The Government is now three years into its seven-year "war on drugs", which
appears to have made little impact.

Ministers set targets to reduce heroin and cocaine use among the young by
25 per cent by 2005 and 50 per cent by 2008.

Heroin misuse had not declined at all and cocaine taking has risen rapidly,
especially among young men aged 16 to 19. Lower prices, higher supply and
fashion appear to have contributed to its greater use.

Cocaine is increasingly taking the place of LSD and amphetamines. In 2000,
one quarter of people aged 16 to 29 admitted using an illegal drug during
the year. Nearly half had tried cannabis at some time.

The incidence of misuse rises rapidly among criminals.

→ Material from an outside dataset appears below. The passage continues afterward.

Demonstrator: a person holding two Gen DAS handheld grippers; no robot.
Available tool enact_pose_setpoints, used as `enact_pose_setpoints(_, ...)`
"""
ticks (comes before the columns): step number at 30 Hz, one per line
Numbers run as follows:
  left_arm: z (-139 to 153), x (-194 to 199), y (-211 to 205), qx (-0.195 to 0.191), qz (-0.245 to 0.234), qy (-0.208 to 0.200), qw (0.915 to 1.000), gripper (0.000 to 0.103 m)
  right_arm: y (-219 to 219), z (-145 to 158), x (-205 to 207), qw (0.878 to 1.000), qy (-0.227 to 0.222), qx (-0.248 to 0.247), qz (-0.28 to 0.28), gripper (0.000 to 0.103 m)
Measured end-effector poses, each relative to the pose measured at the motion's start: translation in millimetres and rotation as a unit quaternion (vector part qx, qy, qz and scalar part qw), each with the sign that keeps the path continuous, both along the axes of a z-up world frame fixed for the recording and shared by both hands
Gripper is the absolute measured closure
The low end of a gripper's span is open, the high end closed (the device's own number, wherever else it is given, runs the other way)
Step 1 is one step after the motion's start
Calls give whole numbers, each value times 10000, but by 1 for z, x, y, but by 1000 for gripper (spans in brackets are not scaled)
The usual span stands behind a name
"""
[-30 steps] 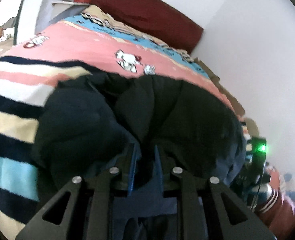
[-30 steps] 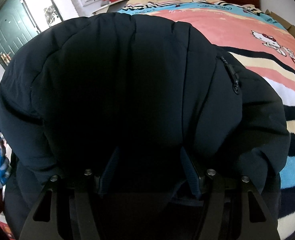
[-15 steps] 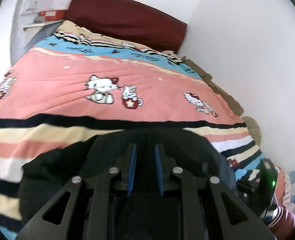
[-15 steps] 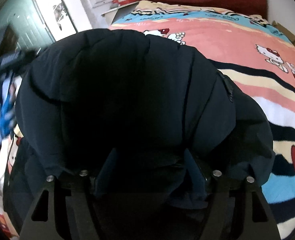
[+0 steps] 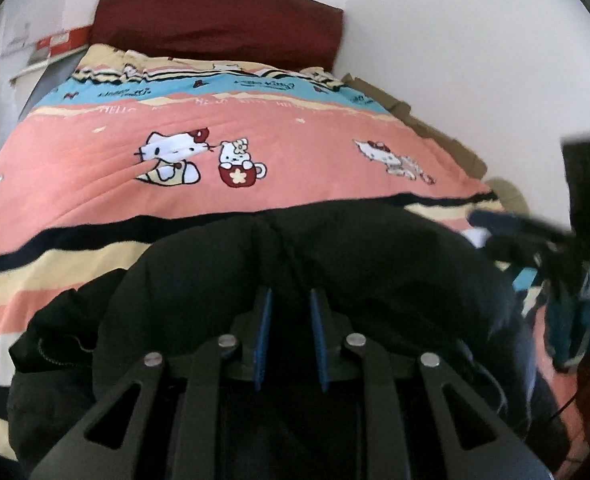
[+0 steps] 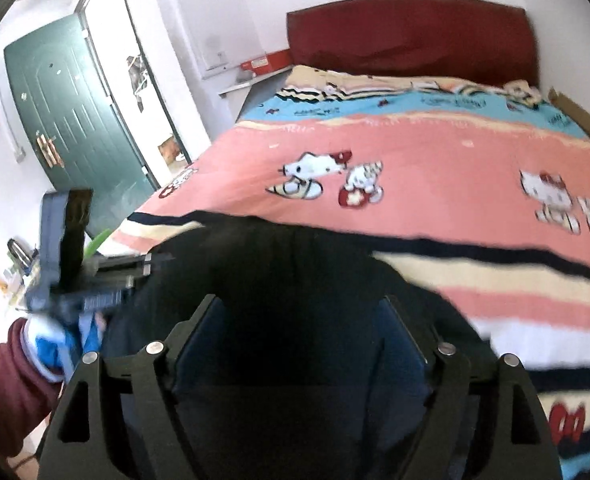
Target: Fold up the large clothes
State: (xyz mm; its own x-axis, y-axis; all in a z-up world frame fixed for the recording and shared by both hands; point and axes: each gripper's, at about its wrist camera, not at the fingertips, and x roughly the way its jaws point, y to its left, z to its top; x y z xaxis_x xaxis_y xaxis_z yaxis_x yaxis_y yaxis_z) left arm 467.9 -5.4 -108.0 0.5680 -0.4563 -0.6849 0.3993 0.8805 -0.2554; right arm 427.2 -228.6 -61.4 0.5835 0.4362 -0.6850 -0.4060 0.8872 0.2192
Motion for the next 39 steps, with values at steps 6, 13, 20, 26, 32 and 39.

Researchers found
that three-quarters of people arrested for burglary, theft or shoplifting
had taken heroin or cocaine.

Users of hard drugs were responsible for an average of 430 acquisitive
crimes each in the past year, 10 times more than non-drug users.

The Home Office estimates it costs regular heroin and cocaine users up to
£400 a week to feed their habits. Users of crack and cocaine among those
arrested stole property worth £15,000 a year.

Failure to make any inroads into the problem has seen the office of "drugs
tsar" downgraded to a part-time role and the transfer of policy from the
Cabinet Office to the Home Office.

Although the research has shown no significant increases in Class A drug
taking - apart from cocaine - there have been no marked declines either.

The study, based on results from the British Crime Survey, which has 20,000
respondents, suggests that big falls in the use of LSD, amphetamines and
"poppers" among 16-19 year olds may be "grounds for guarded optimism".